# Assignment:
Write the full listing out again, word for word, but omit the pictures.

# Information shown:
· · · · ·

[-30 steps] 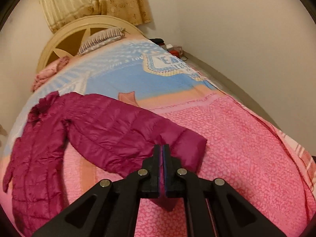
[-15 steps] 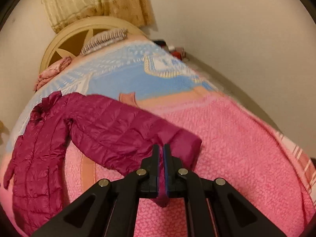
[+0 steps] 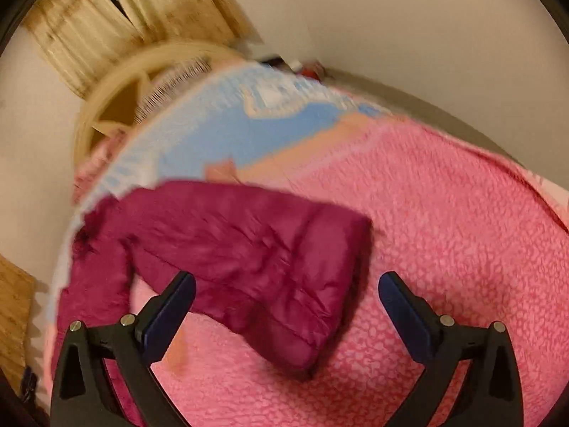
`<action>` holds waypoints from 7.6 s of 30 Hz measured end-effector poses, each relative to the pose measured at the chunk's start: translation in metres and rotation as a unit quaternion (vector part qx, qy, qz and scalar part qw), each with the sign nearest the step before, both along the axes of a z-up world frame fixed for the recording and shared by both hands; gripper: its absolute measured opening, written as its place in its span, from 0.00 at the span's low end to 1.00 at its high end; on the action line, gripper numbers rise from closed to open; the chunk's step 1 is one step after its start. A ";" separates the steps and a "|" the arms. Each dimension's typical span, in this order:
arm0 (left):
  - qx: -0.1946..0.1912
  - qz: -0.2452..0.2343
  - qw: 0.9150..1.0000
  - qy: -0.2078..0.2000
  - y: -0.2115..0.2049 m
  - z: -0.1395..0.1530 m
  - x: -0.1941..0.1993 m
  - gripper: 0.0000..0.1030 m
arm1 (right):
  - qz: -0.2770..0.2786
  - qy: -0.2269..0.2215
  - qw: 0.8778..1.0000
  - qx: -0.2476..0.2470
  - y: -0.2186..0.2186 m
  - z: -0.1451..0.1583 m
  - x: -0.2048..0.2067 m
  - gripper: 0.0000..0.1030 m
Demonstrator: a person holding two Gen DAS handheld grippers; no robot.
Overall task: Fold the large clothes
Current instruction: 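Carry the held sleeve across the jacket body toward the left tool, then lower the sleeve onto the jacket front and open the right tool, then grasp the other sleeve cuff with the left tool and lift it, then carry the held sleeve across the jacket front toward the right tool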
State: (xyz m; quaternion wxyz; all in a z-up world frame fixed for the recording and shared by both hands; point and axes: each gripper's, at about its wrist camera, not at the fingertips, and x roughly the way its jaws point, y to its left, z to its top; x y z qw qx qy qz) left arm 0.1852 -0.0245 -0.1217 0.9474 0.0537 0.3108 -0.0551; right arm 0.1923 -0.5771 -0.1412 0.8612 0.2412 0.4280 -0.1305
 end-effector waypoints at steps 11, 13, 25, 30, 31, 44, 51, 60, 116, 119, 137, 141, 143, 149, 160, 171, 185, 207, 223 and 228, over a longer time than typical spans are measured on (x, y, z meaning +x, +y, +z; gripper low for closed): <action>0.000 0.001 1.000 0.005 0.001 -0.004 -0.002 1.00 | -0.008 -0.030 0.999 0.039 0.000 -0.006 0.001 0.30; -0.001 0.001 1.000 0.003 0.002 -0.003 -0.003 1.00 | -0.008 -0.053 0.998 0.029 0.001 0.005 -0.006 0.17; -0.027 0.019 0.999 -0.008 0.025 0.003 -0.005 1.00 | 0.106 -0.185 0.971 -0.107 0.107 0.164 0.017 0.08; -0.037 0.030 0.999 -0.006 0.038 0.000 -0.006 1.00 | 0.194 -0.216 0.945 -0.151 0.197 0.217 0.037 0.08; -0.039 0.033 0.999 -0.005 0.041 0.000 -0.006 1.00 | 0.214 -0.220 0.939 -0.157 0.219 0.224 0.041 0.08; -0.031 0.074 0.997 0.002 0.076 -0.007 -0.004 1.00 | 0.402 -0.186 0.886 -0.137 0.449 0.134 0.101 0.08; -0.001 0.080 0.997 0.004 0.076 -0.010 0.004 1.00 | 0.424 -0.132 0.895 -0.048 0.492 0.043 0.128 0.09; 0.048 0.050 0.997 -0.025 0.045 0.008 0.049 1.00 | 0.436 -0.136 0.889 0.012 0.462 0.037 0.124 0.96; 0.032 0.067 0.991 0.109 -0.016 -0.101 0.191 1.00 | 0.215 -0.030 0.972 -0.087 0.287 0.010 0.248 0.53; 0.032 0.067 0.991 0.109 -0.016 -0.101 0.191 1.00 | 0.245 -0.031 0.965 -0.087 0.300 0.025 0.216 0.53; 0.011 0.058 0.991 0.117 -0.009 -0.099 0.191 1.00 | 0.268 -0.023 0.952 -0.145 0.330 -0.034 0.172 0.56; 0.001 0.062 0.993 0.097 0.003 -0.077 0.171 1.00 | 0.268 -0.026 0.952 -0.145 0.329 -0.034 0.171 0.56; 0.000 0.067 0.995 0.080 0.012 -0.062 0.156 1.00 | 0.269 -0.027 0.951 -0.148 0.330 -0.034 0.171 0.57; 0.025 0.101 0.994 0.032 0.066 -0.031 0.112 1.00 | 0.270 -0.027 0.951 -0.150 0.332 -0.034 0.171 0.57; 0.034 0.279 0.956 0.078 0.244 -0.064 0.048 1.00 | 0.276 -0.031 0.949 -0.147 0.331 -0.033 0.169 0.62; -0.089 0.297 0.947 0.087 0.285 -0.092 0.060 0.89 | 0.276 -0.031 0.948 -0.154 0.332 -0.032 0.167 0.63; -0.114 0.225 0.967 0.041 0.283 -0.066 0.052 0.12 | 0.276 -0.032 0.948 -0.152 0.332 -0.032 0.167 0.64; -0.089 0.053 0.986 -0.128 0.180 0.104 0.079 0.08 | 0.273 -0.041 0.952 -0.133 0.327 -0.030 0.165 0.68; -0.055 -0.109 0.987 -0.106 0.037 0.094 0.109 0.08 | 0.272 -0.058 0.956 -0.092 0.318 -0.029 0.164 0.71; -0.047 -0.144 0.986 -0.070 -0.003 0.061 0.116 0.08 | 0.272 -0.059 0.956 -0.088 0.317 -0.029 0.163 0.71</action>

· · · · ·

# Reply to the exercise:
[-30 steps] 
[-15 steps] 
[+0 steps] 
`<action>` holds waypoints from 7.6 s of 30 Hz measured end-effector poses, each relative to the pose measured at the chunk's start: translation in metres and rotation as a unit quaternion (vector part qx, qy, qz and scalar part qw), each with the sign nearest the step before, both along the axes of a z-up world frame fixed for the recording and shared by both hands; gripper: its absolute measured opening, written as its place in its span, from 0.00 at the span's low end to 1.00 at its high end; on the action line, gripper numbers rise from closed to open; the chunk's step 1 is one step after its start. A ";" separates the steps and a "|" the arms. Each dimension's typical span, in this order:
arm0 (left):
  - qx: -0.1946..0.1912
  - qz: -0.2452..0.2343
  - qw: 0.9150..1.0000
  - qy: -0.2078..0.2000
  - y: -0.2115..0.2049 m
  - z: -0.1395..0.1530 m
  - x: -0.1941..0.1993 m
  - gripper: 0.0000..0.1030 m
arm1 (right):
  - qz: -0.2770..0.2786
  - qy: -0.2269..0.2215
  - qw: 0.8778..1.0000
  - qx: -0.2476..0.2470
  - y: -0.2186..0.2186 m
  - z: -0.1451..0.1583 m
  - x: -0.2048..0.2067 m
  - gripper: 0.0000..0.1030 m
Demonstrator: a person holding two Gen DAS handheld grippers; no robot.
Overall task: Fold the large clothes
Current instruction: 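Carry the held sleeve across the jacket body toward the left tool, then lower the sleeve onto the jacket front and open the right tool, then grasp the other sleeve cuff with the left tool and lift it, then carry the held sleeve across the jacket front toward the right tool
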State: (xyz m; quaternion wxyz; all in a z-up world frame fixed for the recording and shared by both hands; point and axes: each gripper's, at about its wrist camera, not at the fingertips, and x roughly the way its jaws point, y to its left, z to its top; x y z qw qx qy qz) left arm 0.1852 -0.0245 -0.1217 0.9474 0.0537 0.3108 -0.0551; right arm 0.1923 -0.5771 -0.1412 0.8612 0.2412 0.4280 -0.1305
 end-effector waypoints at steps 11, 13, 25, 30, 31, 44, 51, 60, 116, 119, 137, 141, 143, 149, 160, 171, 185, 207, 223 and 228, over a longer time than typical spans are measured on (x, y, z meaning +x, +y, +z; gripper low for closed): <action>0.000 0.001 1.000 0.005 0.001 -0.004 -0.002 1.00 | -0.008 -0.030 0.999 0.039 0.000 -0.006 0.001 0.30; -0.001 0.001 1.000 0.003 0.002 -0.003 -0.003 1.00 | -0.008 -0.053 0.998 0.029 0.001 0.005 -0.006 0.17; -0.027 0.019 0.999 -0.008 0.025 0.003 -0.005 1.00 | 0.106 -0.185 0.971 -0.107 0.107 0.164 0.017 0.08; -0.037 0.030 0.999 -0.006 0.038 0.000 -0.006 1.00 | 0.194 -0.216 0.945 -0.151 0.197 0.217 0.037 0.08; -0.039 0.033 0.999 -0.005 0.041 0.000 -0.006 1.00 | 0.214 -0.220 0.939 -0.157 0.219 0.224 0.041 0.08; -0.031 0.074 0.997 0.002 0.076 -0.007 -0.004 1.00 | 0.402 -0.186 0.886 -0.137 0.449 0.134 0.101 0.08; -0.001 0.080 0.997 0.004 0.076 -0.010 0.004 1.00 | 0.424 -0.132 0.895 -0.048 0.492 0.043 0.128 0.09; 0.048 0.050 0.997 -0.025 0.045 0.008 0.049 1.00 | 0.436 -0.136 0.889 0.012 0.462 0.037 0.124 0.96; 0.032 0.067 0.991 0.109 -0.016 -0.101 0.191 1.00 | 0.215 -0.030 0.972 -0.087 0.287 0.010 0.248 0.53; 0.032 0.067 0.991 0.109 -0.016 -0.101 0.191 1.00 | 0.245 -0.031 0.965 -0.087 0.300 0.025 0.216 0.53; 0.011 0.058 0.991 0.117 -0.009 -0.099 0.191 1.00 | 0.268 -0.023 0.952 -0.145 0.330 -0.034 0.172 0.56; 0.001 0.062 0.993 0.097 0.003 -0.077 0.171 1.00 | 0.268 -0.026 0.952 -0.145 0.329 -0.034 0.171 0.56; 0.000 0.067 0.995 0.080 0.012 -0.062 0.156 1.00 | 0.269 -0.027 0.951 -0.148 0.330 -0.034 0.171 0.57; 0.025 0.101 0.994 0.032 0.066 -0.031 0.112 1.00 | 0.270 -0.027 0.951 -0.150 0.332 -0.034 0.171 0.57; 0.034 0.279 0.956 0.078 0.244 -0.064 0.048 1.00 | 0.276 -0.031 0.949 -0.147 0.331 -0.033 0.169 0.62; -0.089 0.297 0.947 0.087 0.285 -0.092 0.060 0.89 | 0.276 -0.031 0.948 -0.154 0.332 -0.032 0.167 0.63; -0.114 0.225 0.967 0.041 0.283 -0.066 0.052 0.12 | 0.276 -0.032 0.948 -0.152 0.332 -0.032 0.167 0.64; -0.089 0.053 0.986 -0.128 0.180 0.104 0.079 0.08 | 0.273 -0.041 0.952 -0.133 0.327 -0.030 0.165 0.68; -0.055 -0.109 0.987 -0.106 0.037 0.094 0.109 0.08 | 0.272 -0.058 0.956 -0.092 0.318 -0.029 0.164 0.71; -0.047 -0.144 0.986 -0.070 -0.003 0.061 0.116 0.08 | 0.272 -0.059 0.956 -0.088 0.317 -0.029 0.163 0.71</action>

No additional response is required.